You choose the folder name—organize by language, project, or however you like.
```bash
scribe process https://docs.python.org/3/ -o python-docs/
scribe process https://developer.mozilla.org/en-US/docs/Web/JavaScript -o javascript-docs/
```
```
output/
├── python-docs/
│ ├── index.md # Homepage
│ ├── getting-started.md # Getting started guide
│ ├── ... # Other pages
├── javascript-docs/
├── index.md
└── ...
```
Each file contains:
- Clean Markdown formatting
- Preserved code blocks and syntax highlighting
- Working internal links (converted to relative paths)
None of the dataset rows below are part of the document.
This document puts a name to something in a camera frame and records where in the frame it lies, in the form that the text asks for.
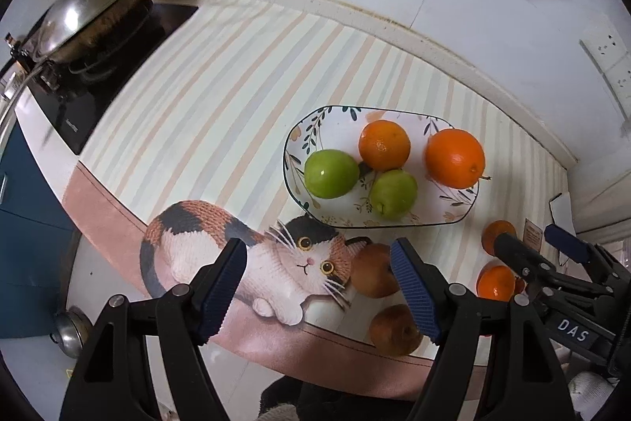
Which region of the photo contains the oval floral ceramic plate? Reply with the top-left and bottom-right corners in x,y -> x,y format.
282,105 -> 487,229

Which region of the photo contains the small steel pot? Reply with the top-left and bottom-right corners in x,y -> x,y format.
50,305 -> 93,360

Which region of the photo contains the blue cabinet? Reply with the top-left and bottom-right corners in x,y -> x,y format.
0,120 -> 80,339

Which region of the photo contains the round green apple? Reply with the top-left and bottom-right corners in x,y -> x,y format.
304,149 -> 360,200

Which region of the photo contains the brown kiwi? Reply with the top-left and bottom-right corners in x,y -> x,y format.
370,303 -> 424,357
351,243 -> 401,298

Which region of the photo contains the white wall socket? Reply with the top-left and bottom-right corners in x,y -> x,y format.
579,19 -> 631,92

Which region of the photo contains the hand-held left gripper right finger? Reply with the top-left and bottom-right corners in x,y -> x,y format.
388,237 -> 569,421

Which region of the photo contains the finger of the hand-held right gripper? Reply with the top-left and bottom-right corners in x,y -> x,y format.
493,231 -> 614,303
543,224 -> 631,286

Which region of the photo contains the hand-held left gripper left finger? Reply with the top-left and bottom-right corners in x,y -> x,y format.
59,238 -> 248,421

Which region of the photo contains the black gas stove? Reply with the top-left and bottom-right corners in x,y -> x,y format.
17,0 -> 199,156

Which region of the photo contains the small brown card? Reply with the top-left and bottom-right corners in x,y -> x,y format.
524,218 -> 543,249

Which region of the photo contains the large orange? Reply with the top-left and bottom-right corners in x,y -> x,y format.
425,128 -> 487,190

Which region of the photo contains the striped cat print mat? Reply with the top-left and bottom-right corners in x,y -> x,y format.
62,0 -> 583,402

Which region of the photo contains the small orange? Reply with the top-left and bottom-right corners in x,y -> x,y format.
358,120 -> 411,172

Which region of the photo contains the steel wok with lid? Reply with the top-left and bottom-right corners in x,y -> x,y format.
5,0 -> 156,74

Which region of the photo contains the small green apple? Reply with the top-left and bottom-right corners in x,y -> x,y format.
370,169 -> 419,221

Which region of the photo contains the white paper sheet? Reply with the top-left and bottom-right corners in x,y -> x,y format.
548,193 -> 577,235

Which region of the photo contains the small tangerine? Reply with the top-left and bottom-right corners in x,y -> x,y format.
482,220 -> 518,256
476,259 -> 526,302
- Original page title as the filename
This flexible structure makes it easy to build your own docs library, organize by project or language, and prepare for **future features like serving docs with an MCP server**.
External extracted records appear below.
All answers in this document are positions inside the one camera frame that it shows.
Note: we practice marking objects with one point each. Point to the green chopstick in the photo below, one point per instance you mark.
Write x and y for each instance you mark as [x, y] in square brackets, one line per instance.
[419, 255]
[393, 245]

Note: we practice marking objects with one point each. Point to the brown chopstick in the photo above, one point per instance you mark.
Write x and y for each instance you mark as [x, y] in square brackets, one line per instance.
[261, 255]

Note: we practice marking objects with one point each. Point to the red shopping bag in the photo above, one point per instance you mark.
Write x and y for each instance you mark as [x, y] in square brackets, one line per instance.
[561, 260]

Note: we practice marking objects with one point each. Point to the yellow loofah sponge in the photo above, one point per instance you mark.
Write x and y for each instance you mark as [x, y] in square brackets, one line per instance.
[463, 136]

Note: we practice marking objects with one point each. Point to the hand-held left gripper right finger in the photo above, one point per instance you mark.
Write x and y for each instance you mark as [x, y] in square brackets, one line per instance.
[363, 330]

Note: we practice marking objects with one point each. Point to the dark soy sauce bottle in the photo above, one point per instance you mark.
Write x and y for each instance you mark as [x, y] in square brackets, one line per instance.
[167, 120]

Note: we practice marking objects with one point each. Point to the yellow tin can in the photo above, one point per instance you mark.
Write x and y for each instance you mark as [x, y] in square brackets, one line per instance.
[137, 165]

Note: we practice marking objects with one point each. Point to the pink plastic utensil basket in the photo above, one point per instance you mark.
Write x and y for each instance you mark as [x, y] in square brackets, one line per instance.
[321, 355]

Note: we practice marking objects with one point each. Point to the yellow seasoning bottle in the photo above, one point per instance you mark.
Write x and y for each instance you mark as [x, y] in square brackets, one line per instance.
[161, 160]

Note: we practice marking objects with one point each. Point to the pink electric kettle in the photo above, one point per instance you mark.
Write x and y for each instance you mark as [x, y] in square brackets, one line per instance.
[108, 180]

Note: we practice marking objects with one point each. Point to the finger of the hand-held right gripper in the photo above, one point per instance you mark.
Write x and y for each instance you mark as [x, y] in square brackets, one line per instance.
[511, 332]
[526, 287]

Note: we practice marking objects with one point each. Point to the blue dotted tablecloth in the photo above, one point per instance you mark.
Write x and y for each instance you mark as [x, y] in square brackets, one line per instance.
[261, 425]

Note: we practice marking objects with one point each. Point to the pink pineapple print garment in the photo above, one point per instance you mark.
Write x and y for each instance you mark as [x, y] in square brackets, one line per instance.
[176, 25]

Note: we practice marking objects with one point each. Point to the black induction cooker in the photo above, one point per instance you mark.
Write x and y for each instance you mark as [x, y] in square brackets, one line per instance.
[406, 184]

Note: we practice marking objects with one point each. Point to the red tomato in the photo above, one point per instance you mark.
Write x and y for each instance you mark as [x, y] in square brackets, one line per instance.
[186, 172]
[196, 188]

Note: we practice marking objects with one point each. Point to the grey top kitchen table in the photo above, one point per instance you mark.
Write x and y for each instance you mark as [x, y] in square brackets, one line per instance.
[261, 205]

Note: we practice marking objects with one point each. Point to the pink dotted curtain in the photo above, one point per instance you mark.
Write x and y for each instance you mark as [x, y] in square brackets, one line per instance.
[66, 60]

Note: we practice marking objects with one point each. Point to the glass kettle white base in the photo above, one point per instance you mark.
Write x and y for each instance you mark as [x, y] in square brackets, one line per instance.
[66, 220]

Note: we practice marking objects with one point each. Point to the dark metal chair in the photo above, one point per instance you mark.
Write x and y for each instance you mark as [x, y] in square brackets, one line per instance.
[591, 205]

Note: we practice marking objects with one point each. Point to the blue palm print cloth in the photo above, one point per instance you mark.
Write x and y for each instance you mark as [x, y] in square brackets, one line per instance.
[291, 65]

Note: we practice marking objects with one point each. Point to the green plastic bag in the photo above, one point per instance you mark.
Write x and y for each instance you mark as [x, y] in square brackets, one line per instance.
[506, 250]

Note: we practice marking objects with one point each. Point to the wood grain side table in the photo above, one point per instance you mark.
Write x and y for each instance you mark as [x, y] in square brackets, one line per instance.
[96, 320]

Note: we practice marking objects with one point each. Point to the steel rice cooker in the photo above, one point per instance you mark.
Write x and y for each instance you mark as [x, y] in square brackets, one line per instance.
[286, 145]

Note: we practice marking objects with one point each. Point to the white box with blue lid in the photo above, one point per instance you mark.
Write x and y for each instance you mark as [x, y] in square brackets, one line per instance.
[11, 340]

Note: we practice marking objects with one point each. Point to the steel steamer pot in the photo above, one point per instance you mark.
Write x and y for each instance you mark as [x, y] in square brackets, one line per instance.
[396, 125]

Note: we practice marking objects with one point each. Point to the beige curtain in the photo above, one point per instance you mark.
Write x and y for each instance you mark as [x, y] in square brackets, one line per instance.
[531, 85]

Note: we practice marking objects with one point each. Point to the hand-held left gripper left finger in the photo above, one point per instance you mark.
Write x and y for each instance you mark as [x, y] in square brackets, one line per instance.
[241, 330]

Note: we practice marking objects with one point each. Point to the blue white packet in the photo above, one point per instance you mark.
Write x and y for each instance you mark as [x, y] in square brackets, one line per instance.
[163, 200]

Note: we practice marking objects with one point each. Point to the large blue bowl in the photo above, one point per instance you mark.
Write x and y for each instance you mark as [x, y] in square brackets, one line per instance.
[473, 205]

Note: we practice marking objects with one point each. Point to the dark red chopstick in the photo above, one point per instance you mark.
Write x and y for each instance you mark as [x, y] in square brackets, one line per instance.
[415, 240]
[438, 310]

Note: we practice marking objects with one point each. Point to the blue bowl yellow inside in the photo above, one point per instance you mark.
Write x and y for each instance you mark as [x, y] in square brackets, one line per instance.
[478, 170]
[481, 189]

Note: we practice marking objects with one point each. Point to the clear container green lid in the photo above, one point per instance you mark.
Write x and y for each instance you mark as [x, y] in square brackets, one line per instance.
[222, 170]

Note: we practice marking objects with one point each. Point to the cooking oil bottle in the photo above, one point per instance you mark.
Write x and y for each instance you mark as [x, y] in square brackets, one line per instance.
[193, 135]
### Large Sites (Use Fast Mode)
```bash
# Large documentation sites - use fast mode for speed
scribe process https://docs.microsoft.com/en-us/azure/ -o azure-docs/ --fast
scribe process https://developer.mozilla.org/en-US/docs/ -o mdn-docs/ --fast
```
## Troubleshooting
### "API key not found"
Create a `.env` file with your OpenRouter API key:
```bash
echo "OPENROUTER_API_KEY=your-key-here" > .env
```
### "Rate limit error"
ScrollScribe automatically retries with backoff. For persistent issues:
- Try the free models first
- Use `--fast` mode to avoid API calls entirely
### "Some pages failed"
Some sites block automated access. ScrollScribe will:
- Show which URLs failed
- Continue processing other pages
- Let you retry failed URLs later
### Site-specific issues
```bash
# Increase timeout for slow sites
scribe process https://slow-site.com/ -o output/ --timeout 120000
# Use verbose mode to see what's happening
scribe process https://site.com/ -o output/ --verbose
```
## What's Different About ScrollScribe
Unlike simple web scrapers, ScrollScribe:
- **Understands documentation structure** - follows internal links intelligently
- **Cleans content** - removes navigation, ads, and irrelevant elements
- **Preserves formatting** - maintains code blocks, headers, and structure
- **Handles modern sites** - works with JavaScript-heavy documentation
- **Scales efficiently** - processes hundreds of pages reliably
## Contributing
Found a bug or want to add a feature?
1. Open an issue describing the problem
2. Fork the repository
3. Make your changes
4. Submit a pull request
### Building & Publishing
This project uses [Hatch](https://hatch.pypa.io/) for building and publishing. Contributors should have it installed.
## License
MIT License - use ScrollScribe for any purpose, commercial or personal.
---
**ScrollScribe** - Turn any documentation site into clean Markdown files or structured metadata for AI processing.